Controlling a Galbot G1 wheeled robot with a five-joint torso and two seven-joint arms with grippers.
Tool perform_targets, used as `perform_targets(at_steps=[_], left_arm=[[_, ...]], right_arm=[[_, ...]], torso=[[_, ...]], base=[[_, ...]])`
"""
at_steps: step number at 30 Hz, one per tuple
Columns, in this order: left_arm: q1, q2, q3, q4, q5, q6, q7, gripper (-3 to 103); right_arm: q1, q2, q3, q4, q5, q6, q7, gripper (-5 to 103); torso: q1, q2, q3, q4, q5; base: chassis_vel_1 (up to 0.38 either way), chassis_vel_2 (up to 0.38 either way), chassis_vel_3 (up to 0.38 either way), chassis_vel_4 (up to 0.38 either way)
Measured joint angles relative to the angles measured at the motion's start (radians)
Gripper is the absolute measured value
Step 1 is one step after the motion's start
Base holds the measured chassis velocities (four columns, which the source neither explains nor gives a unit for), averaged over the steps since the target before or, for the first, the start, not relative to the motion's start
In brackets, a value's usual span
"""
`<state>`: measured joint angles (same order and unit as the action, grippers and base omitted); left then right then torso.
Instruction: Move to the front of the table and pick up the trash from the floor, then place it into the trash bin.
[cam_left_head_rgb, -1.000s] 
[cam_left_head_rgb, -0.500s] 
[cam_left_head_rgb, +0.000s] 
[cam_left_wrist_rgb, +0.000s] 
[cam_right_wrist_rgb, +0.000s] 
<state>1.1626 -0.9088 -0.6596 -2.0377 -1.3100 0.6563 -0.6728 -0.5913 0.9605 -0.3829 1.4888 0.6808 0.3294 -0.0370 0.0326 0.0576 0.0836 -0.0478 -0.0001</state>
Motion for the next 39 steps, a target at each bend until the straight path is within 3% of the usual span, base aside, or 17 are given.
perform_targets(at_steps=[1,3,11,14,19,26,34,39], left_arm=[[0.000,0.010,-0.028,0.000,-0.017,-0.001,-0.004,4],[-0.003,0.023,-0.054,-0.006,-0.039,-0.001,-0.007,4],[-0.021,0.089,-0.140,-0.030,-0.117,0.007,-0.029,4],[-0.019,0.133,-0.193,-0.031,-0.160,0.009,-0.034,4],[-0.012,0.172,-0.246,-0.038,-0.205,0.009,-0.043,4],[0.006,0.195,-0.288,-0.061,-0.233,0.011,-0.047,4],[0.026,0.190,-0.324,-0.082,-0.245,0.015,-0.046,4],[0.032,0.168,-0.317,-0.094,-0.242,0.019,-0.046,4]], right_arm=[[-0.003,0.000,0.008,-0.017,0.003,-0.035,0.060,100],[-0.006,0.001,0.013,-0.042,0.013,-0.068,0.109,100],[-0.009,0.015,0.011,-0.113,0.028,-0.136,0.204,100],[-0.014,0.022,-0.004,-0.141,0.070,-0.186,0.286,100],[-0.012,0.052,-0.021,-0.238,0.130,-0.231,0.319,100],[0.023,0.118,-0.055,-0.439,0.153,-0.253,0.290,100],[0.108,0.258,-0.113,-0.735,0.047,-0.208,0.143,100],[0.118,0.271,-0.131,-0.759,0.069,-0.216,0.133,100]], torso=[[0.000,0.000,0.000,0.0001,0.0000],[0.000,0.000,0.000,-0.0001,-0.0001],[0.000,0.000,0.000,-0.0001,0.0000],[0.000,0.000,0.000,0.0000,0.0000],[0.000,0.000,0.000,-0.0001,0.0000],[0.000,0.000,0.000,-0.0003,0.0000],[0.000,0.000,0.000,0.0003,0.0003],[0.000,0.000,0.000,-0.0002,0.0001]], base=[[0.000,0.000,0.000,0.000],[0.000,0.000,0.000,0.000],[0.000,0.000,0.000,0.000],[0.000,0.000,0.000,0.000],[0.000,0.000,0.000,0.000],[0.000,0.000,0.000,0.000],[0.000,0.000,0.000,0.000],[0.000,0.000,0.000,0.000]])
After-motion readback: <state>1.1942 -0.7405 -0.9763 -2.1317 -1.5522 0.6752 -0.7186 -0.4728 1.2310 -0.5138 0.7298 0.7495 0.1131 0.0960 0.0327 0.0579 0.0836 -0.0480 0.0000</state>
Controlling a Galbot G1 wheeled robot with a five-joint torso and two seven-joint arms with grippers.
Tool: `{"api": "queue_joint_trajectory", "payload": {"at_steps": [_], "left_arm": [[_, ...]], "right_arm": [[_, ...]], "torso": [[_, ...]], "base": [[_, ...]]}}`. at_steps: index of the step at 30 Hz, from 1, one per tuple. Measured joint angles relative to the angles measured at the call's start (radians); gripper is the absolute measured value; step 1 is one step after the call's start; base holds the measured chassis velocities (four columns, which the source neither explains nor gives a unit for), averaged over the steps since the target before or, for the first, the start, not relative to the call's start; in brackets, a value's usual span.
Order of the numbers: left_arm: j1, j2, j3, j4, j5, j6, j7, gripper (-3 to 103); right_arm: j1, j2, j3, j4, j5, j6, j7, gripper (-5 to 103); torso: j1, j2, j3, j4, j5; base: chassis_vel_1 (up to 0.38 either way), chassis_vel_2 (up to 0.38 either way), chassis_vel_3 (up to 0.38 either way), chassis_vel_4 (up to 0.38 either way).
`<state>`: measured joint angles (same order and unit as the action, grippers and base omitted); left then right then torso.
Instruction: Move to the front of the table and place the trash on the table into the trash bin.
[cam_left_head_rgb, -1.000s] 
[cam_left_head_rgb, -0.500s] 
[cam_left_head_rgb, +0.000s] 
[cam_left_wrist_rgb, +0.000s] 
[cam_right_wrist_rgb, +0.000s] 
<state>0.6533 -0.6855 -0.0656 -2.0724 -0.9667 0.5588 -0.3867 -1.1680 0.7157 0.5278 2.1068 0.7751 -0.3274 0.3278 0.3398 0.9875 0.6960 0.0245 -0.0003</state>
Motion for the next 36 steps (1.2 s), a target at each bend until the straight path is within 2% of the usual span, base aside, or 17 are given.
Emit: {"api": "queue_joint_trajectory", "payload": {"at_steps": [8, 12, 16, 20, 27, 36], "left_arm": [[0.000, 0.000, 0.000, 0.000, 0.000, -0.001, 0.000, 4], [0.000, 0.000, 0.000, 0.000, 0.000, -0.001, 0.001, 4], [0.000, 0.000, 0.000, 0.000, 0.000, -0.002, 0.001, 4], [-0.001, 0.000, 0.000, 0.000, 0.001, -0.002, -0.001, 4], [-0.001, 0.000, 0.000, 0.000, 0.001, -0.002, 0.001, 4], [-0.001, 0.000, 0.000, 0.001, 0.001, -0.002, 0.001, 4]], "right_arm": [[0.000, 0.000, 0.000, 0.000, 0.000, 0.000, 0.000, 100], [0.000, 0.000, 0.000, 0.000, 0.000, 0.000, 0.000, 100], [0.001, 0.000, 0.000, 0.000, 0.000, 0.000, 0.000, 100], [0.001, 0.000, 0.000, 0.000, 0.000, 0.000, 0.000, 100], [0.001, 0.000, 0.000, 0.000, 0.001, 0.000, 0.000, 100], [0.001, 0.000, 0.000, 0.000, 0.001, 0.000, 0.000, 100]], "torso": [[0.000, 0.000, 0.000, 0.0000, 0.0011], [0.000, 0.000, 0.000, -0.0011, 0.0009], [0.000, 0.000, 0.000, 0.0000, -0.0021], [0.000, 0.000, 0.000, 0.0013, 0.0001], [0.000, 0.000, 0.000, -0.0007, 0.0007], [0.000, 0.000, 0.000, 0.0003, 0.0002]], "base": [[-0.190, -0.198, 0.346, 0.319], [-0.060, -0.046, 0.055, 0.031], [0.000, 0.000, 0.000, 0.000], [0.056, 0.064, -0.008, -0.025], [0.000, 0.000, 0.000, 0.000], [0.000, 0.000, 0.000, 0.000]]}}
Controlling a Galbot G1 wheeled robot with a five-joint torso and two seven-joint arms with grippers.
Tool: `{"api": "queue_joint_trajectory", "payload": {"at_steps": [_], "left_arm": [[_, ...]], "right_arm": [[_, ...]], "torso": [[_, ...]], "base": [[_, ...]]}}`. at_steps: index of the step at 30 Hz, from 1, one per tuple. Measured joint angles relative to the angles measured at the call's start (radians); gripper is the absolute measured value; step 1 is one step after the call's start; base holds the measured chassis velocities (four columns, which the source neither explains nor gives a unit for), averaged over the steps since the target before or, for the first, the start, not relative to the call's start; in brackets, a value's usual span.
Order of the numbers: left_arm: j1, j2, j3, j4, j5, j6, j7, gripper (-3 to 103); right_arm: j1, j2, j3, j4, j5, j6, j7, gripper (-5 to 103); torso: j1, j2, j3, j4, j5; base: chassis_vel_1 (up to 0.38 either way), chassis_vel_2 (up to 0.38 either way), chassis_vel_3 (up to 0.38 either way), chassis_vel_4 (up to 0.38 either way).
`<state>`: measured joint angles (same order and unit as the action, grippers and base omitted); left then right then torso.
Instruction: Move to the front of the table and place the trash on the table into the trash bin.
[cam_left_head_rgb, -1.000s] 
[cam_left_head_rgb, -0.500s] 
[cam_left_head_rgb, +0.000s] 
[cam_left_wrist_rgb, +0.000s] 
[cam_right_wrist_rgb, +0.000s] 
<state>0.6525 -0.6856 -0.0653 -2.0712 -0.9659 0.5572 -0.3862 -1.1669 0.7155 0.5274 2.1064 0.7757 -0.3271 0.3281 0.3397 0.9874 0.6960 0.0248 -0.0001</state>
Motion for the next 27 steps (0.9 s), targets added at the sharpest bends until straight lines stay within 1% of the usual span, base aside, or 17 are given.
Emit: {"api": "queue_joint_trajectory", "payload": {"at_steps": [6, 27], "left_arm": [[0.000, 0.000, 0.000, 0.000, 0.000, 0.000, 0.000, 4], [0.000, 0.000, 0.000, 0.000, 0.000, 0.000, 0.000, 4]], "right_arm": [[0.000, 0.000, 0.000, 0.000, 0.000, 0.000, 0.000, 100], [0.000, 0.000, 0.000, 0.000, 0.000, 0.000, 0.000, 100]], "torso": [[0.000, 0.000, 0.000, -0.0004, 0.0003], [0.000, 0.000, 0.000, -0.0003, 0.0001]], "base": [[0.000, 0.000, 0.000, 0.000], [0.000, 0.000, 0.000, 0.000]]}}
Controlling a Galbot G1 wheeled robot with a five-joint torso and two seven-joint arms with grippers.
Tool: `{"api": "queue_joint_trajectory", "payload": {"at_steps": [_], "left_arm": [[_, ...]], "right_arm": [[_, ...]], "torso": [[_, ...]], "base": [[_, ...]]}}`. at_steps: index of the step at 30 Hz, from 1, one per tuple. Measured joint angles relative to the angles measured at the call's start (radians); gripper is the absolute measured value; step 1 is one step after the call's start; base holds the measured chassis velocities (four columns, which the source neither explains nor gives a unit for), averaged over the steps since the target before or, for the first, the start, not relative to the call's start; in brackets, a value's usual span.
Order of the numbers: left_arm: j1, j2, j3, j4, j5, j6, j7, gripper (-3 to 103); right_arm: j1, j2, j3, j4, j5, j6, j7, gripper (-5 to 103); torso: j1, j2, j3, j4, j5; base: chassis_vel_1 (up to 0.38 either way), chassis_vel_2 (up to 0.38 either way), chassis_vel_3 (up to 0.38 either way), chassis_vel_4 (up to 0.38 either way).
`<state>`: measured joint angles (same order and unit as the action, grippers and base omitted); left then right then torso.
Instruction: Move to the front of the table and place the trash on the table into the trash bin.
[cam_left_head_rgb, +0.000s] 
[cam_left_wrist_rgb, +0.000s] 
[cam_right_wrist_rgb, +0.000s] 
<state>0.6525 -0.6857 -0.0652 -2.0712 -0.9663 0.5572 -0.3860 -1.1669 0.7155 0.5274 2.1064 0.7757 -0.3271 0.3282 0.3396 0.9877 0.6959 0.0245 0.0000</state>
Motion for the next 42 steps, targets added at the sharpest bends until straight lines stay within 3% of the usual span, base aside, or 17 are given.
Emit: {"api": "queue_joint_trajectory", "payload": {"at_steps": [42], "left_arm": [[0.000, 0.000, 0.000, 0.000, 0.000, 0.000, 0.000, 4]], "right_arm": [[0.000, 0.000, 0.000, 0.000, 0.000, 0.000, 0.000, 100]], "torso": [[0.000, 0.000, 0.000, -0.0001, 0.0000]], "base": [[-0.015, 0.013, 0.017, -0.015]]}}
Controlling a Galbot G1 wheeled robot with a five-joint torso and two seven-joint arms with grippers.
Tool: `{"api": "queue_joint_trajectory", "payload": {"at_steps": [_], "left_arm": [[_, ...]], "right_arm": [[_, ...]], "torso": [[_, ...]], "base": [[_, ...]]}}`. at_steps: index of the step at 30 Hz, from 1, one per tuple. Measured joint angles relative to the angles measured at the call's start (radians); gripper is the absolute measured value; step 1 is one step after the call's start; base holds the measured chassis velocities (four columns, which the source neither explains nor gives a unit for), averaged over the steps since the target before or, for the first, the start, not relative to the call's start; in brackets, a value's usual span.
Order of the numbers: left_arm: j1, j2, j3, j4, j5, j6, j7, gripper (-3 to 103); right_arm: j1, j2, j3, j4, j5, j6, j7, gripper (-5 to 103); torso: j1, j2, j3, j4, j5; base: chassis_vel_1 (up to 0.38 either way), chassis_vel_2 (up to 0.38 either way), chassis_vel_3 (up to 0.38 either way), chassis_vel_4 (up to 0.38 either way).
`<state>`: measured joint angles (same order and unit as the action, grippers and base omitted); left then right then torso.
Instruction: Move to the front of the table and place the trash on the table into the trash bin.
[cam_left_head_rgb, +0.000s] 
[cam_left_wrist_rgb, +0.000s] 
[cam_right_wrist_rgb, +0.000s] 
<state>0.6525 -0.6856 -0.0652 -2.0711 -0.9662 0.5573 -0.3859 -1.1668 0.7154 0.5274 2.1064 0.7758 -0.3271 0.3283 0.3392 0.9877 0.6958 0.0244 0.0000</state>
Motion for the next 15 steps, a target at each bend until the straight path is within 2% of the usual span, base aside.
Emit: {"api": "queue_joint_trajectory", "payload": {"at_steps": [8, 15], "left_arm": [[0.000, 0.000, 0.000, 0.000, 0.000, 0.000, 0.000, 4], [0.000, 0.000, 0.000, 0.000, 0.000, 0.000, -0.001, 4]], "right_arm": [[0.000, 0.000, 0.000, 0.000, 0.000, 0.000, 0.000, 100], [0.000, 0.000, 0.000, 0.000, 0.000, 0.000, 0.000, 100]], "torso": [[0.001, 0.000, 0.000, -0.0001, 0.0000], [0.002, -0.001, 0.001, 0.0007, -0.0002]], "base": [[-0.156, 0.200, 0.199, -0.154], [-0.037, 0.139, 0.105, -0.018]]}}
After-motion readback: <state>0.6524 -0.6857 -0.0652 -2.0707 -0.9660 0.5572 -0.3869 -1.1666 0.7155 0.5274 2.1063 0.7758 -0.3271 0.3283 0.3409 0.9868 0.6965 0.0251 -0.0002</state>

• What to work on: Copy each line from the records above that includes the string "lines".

• Finished task:
Motion for the next 27 steps (0.9 s), targets added at the sharpest bends until straight lines stay within 1% of the usual span, base aside, or 17 are given.
Motion for the next 42 steps, targets added at the sharpest bends until straight lines stay within 3% of the usual span, base aside, or 17 are given.

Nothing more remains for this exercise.